#### Problem:
Look through the listing below, and wherever a line has the string "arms", copy it.
'''
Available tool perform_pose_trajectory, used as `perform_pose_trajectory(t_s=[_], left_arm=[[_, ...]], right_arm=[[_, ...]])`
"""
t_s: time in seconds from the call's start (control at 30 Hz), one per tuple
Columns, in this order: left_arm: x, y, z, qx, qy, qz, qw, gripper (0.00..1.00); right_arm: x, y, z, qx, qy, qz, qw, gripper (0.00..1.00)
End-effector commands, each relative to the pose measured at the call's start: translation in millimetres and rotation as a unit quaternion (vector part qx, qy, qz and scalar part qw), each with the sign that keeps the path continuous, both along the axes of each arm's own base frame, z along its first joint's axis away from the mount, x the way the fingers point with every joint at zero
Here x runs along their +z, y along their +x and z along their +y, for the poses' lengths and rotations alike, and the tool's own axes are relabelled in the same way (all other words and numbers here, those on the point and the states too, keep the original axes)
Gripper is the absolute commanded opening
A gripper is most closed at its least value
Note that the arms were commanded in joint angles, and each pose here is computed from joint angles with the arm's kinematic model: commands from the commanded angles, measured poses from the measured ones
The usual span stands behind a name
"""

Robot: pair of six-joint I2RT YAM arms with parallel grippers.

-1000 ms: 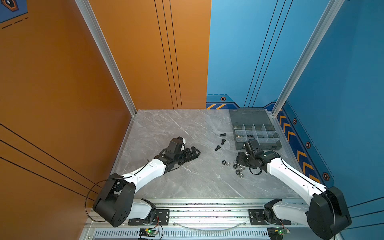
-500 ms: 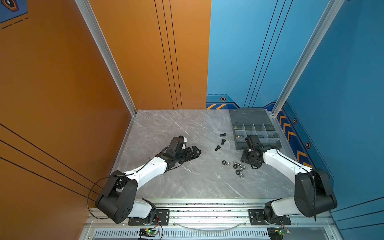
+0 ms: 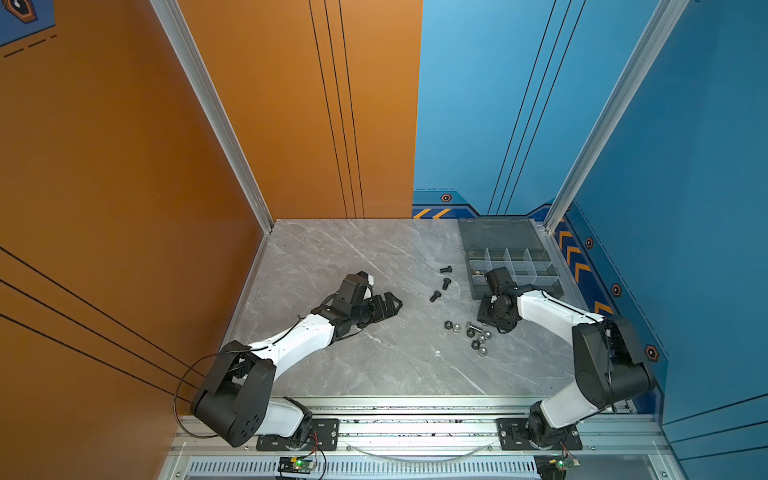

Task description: Sort the screws and nuts into containers

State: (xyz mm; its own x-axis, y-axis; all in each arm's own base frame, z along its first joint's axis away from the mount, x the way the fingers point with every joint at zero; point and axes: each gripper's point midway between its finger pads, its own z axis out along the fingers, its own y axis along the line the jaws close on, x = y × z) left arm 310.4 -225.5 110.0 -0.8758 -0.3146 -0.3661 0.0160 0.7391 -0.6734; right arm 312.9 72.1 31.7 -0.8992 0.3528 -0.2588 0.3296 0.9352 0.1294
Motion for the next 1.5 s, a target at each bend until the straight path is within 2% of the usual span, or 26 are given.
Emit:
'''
#### Solved exercise:
Note that the arms were commanded in joint angles, and each pose here is computed from joint angles with the arm's kinematic model: commands from the commanded angles, measured poses from the measured ones
Robot: pair of six-joint I2RT YAM arms with parallel grippers.

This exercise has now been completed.